Archis rosana

This moth is a wide spread pest. It is a polyphage. The moth feeds on plants of more than 130 species and 32 families including fruit and berry crops, trees, some ornamental shrubs, dycotyledonous grasses and some cereals. Its caterpillars cause the maximal damage to the fruit and the berry crops of the families Saxifrage and Rosales.

Biology. Life cycle.

The wing-spread of females is 18–22 mm, of males is 14–19 mm. The fore-wings have an ochraceous-golden or dark-brown color with darker transversal thin wavy strips and several spots. The hind-wings are light-brown with a pinkish-yellow tint on the base. The eggs are elongated-oval, grey-green. The caterpillar is 18–20 mm, from a light-green to dark-olivaceous-green coloration, semitransparent. Its head is nitidous, covered with thin light hairs. The pupa (10–12 mm) is spindle-like, yellow-brown with a more dark back. It settles down in the lumps of leaves or in sigarae, rolled along the main vein of a leaf. An average fertility is 250 eggs. The potential is 430. The size of an oviposition (egg-laying) is 0.7–1.2 cm. The female lays the eggs in one layer in groups (clypeuses) of 40–100 (on an average 60) eggs in the oviposition. It leaves them on the smooth bark of the lower part of boles at a height of 7–27 cm or in the forks of skeletal knags. The surface of the oviposition is covered with transparent waxen substance and the blend of moth scales.

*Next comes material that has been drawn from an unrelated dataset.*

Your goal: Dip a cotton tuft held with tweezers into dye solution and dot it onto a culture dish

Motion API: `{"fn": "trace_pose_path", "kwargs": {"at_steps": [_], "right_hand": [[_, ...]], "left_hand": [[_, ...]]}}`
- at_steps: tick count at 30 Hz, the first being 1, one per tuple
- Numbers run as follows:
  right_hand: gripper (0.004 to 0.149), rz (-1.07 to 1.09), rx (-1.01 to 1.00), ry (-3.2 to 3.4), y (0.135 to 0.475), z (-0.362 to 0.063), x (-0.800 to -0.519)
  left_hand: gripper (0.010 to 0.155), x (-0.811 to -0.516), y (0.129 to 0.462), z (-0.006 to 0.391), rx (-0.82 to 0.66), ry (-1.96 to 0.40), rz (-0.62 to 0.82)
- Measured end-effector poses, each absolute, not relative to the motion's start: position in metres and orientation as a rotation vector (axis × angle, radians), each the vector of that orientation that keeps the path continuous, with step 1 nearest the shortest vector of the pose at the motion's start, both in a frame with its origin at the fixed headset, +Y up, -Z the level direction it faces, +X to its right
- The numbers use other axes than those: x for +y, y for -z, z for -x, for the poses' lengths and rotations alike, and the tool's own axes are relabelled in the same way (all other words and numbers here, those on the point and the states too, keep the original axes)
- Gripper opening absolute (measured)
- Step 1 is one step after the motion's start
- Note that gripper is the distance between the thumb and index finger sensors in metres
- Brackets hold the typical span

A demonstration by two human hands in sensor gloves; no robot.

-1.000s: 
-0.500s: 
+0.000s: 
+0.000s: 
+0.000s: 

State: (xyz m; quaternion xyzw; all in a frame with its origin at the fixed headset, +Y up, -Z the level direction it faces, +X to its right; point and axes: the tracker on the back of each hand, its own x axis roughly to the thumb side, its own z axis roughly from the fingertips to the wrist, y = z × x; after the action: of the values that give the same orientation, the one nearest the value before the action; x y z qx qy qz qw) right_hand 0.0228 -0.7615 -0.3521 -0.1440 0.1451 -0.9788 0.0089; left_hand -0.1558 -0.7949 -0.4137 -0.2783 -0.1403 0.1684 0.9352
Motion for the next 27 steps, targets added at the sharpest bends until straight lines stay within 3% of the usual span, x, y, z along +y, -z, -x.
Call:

Archis rosana Archis rosana Archis rosana

Mode of life

Archis rosana develops during a year in one generation. The moths fly from the end of May till the beginning of August with the maximum of population in the second part of June. Their life span is from 8 to 30 days. The moths are active after sunset. The laying of the eggs starts in 3–5 days after moth emergence. In Ukraine massive laying occurs from the second part of June till the first decade of July. The eggs withstand frost to — 27°C, but they die in the snowless winters. The eggs are mainly laid on shrubs, especially on the currant, where the optimal microclimate conditions are. At first it concerns the absence of wind or faint air streams, the slow cooling of above-ground space in the evening. The emergence of caterpillars begins at a sum of effective temperatures of 40–57°C (higher than 8°C). The massive emergence occurs at a sum of effective temperatures of 700C. The duration of caterpillar development is 25–60 days. Pupation occurs in the places of feeding. In dependence on temperature the stage of pupa takes 8–14 days.

Symptoms of injury

In the beginning the born caterpillars feed together sceletonizing leaves, after they creep onto the tops of shoots. The caterpillars of the 1st-2nd ages gnaw out buds and flower buds. Then they pass to flowers eating stamens, pistils and petals also sceletonizing the young leaves. The caterpillars of elder ages injure ovaries and fruits gnawing out the pits of morbid shape in fruit flesh. Sometimes they reach a seed cavity or seeds.